● Exercise objective
Write out, from the entries below, exactly the lines that run between the lines holding "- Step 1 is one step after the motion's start" and "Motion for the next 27", inclusive, and stop there.

───── Supplied material ─────

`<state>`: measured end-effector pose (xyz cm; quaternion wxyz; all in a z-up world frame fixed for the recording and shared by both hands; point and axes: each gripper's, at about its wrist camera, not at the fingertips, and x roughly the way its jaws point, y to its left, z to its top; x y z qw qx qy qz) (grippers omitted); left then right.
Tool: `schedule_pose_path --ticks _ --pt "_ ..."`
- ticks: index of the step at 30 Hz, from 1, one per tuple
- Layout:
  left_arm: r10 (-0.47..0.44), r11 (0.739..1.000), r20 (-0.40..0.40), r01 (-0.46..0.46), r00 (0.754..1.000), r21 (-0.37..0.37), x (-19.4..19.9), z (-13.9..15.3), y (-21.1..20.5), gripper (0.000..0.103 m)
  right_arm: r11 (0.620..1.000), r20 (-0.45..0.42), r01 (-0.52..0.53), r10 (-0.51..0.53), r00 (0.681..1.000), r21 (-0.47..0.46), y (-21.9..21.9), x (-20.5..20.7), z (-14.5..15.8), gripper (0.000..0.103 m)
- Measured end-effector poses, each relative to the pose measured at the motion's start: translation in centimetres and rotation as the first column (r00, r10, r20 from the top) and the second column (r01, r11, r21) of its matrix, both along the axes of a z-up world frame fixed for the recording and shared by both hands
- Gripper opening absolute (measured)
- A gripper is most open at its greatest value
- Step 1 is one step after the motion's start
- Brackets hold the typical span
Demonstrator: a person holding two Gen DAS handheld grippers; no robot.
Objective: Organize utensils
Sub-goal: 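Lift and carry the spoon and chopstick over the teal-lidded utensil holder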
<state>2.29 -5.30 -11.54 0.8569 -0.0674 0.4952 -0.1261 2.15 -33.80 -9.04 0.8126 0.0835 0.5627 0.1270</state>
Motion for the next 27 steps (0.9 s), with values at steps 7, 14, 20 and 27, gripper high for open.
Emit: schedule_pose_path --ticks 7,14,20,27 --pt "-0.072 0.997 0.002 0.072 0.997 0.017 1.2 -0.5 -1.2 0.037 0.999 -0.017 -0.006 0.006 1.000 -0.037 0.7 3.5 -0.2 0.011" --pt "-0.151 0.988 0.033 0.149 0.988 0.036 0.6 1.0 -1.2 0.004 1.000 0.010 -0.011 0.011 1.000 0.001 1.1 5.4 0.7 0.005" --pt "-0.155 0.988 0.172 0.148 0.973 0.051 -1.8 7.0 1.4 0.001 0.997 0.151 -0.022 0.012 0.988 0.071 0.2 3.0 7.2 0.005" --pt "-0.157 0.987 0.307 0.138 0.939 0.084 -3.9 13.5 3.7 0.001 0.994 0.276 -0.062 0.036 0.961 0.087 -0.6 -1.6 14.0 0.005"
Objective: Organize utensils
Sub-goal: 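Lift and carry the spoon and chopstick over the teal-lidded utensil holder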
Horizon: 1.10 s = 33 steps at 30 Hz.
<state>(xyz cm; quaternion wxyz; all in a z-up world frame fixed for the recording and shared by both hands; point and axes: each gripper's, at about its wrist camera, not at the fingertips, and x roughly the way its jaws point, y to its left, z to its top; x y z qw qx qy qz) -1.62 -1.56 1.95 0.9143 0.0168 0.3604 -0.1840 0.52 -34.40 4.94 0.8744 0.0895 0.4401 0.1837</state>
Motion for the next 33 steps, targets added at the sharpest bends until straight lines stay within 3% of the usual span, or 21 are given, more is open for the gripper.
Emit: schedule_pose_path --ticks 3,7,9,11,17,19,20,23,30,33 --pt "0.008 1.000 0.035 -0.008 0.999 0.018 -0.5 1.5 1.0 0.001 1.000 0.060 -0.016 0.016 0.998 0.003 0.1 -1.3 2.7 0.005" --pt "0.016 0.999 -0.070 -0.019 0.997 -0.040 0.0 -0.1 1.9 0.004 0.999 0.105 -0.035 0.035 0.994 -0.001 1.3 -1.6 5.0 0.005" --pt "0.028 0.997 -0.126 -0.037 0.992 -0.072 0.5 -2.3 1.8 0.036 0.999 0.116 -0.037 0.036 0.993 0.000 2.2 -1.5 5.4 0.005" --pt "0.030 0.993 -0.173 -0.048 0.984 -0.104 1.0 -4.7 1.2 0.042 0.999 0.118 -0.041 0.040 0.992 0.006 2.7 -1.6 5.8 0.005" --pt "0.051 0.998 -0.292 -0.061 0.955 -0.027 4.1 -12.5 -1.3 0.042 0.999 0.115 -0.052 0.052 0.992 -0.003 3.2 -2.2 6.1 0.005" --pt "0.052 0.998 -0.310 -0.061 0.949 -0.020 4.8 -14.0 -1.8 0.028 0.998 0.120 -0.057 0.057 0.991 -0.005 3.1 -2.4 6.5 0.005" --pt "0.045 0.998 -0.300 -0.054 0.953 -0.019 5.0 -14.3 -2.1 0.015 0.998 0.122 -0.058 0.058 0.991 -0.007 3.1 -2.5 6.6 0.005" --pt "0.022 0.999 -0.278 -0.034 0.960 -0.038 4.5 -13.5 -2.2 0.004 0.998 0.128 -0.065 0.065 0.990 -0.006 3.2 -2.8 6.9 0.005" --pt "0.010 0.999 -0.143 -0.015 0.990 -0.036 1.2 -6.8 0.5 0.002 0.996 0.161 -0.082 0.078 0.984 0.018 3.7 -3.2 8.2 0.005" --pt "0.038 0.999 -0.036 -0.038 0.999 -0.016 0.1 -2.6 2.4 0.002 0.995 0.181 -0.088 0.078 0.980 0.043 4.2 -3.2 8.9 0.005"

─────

● Exercise response
- Step 1 is one step after the motion's start
- Brackets hold the typical span
Demonstrator: a person holding two Gen DAS handheld grippers; no robot.
Objective: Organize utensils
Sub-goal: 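Lift and carry the spoon and chopstick over the teal-lidded utensil holder
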<state>2.29 -5.30 -11.54 0.8569 -0.0674 0.4952 -0.1261 2.15 -33.80 -9.04 0.8126 0.0835 0.5627 0.1270</state>
Motion for the next 27 steps (0.9 s), with values at steps 7, 14, 20 and 27, gripper high for open.

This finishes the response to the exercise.